Phosphate rock from the Western Sahara is a strategically crucial input for New Zealand's agricultural production and food exports .
Given that the territory's political status is undecided, the industry has closely followed UN guidance on the issue.
The UN has a clear position about the use of resources in non-self-governing territories. The UN's view is that there should be a clear benefit to the local population from any use of natural resources and the mine at Phosboucraa continues to demonstrate this is the case.
The industry receives on-going challenges from a number of protesters who have concerns on the use of the rock. While all parties seek a solution, the protestors don't appear to consider the risk of ceasing trade to the livelihoods of the Saharawi who are employed by OCP. It is not clear how the loss of jobs in a volatile part of the world would progress the issue of Western Sahara's political status .
The right place to reach any kind of solution for such a complex geopolitical issue is through the UN.
The industry joins others in encouraging all governments, including our own, to push the UN for progress on this stalemate.
New Zealand imports less than a quarter of the phosphate rock produced from the mine at Boucraa.
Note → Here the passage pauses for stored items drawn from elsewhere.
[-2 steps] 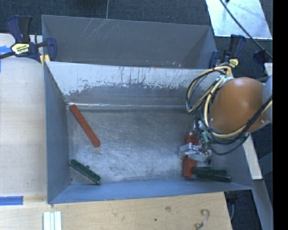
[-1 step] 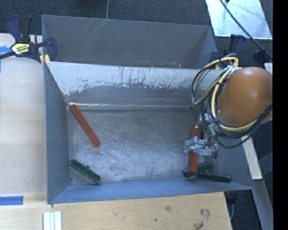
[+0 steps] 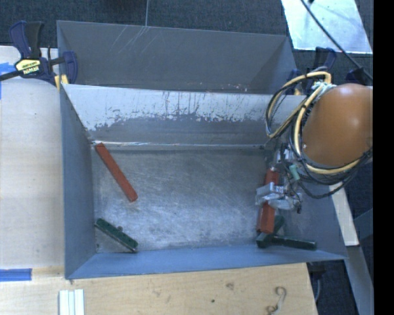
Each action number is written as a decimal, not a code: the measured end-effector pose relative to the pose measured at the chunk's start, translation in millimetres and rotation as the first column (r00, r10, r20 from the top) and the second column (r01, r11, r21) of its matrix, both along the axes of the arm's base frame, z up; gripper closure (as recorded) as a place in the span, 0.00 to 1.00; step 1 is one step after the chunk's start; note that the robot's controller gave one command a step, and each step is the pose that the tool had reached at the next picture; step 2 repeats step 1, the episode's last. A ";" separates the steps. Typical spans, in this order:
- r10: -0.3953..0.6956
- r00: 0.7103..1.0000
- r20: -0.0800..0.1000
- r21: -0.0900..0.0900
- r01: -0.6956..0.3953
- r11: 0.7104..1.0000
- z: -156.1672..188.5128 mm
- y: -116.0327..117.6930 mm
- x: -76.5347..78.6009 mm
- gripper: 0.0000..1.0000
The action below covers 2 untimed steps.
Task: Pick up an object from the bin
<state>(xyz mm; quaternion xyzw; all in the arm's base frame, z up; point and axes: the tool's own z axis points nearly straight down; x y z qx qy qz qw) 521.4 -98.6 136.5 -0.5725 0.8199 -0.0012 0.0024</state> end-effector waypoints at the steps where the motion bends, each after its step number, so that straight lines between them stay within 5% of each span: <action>1: -0.002 1.000 -0.002 0.000 0.002 1.000 21.2 0.2 0.9 1.00; 2: -0.002 1.000 -0.002 0.000 0.002 1.000 21.2 0.2 0.9 1.00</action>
Offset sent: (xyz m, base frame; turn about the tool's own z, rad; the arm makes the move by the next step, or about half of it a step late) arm 0.0000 0.0000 0.0209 0.0000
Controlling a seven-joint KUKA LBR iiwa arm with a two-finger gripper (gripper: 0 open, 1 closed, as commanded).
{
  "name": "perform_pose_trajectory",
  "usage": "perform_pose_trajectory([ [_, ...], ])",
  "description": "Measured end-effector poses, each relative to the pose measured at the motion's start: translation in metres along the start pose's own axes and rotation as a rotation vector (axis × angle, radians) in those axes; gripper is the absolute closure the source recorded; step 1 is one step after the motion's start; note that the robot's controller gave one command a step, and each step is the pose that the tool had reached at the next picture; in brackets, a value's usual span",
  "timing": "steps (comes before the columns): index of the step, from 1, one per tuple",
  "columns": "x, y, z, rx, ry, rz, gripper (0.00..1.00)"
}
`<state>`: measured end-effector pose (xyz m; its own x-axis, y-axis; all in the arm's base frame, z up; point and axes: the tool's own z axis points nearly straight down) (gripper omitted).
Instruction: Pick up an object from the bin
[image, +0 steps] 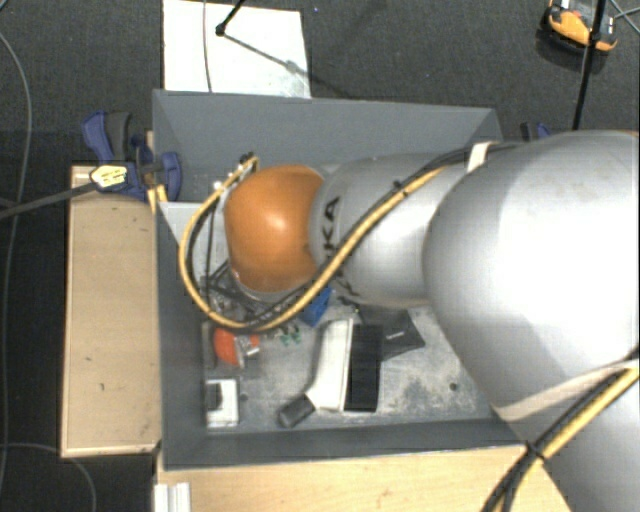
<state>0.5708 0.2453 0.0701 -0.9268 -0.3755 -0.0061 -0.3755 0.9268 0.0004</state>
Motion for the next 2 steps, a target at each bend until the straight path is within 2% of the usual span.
perform_pose_trajectory([
  [1, 0.0044, -0.01, -0.0019, -0.003, -0.004, 0.023, 0.0],
  [2, 0.0005, -0.004, -0.0014, -0.001, -0.006, 0.011, 0.0],
])
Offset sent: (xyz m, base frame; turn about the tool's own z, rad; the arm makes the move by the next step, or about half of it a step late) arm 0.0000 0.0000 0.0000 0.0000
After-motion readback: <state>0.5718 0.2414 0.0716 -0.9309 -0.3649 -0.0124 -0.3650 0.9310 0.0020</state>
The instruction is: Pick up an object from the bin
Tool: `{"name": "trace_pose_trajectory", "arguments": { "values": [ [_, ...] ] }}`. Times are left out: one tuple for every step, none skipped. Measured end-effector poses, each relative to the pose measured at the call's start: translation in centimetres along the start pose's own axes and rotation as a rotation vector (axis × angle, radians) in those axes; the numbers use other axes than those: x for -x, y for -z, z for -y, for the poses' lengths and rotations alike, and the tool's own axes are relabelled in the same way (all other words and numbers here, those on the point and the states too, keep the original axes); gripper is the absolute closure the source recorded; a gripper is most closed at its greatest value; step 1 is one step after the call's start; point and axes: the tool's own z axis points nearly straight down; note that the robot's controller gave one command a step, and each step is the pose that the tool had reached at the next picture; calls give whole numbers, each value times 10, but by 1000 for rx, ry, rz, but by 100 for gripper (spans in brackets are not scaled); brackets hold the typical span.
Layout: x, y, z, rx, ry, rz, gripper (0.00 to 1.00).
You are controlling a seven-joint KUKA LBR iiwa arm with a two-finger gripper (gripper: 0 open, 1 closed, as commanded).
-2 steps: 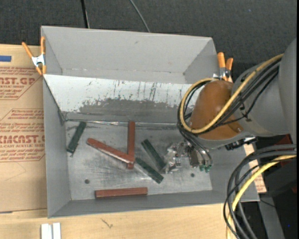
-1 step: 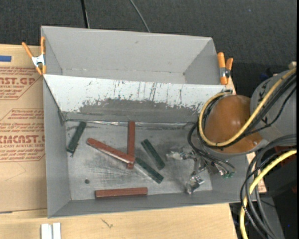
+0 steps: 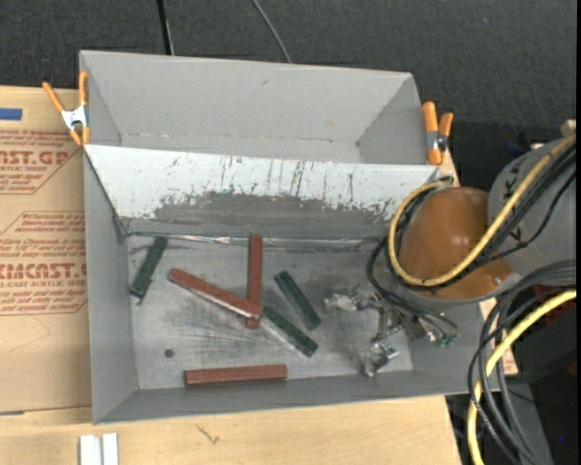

Phosphate rock is exported from Western Sahara to Japan, China, South America and India.
In January 2019, the European Union approved EU-Morocco trade agreements related to agricultural and fisheries products to explicitly extend trade preferences to goods coming from Western Sahara. A key consideration in extending this trade agreement was consideration of the beneficial impact of the trade on Western Sahara, as a contributor to social and economic development through support for creation of infrastructure, employment, extension of health and education services.
Morocco is a stable country in an otherwise volatile region. It is promoted by NZTE as the easiest country to do business with in North Africa. NZ exports to Morocco were worth over $300m across 5 years.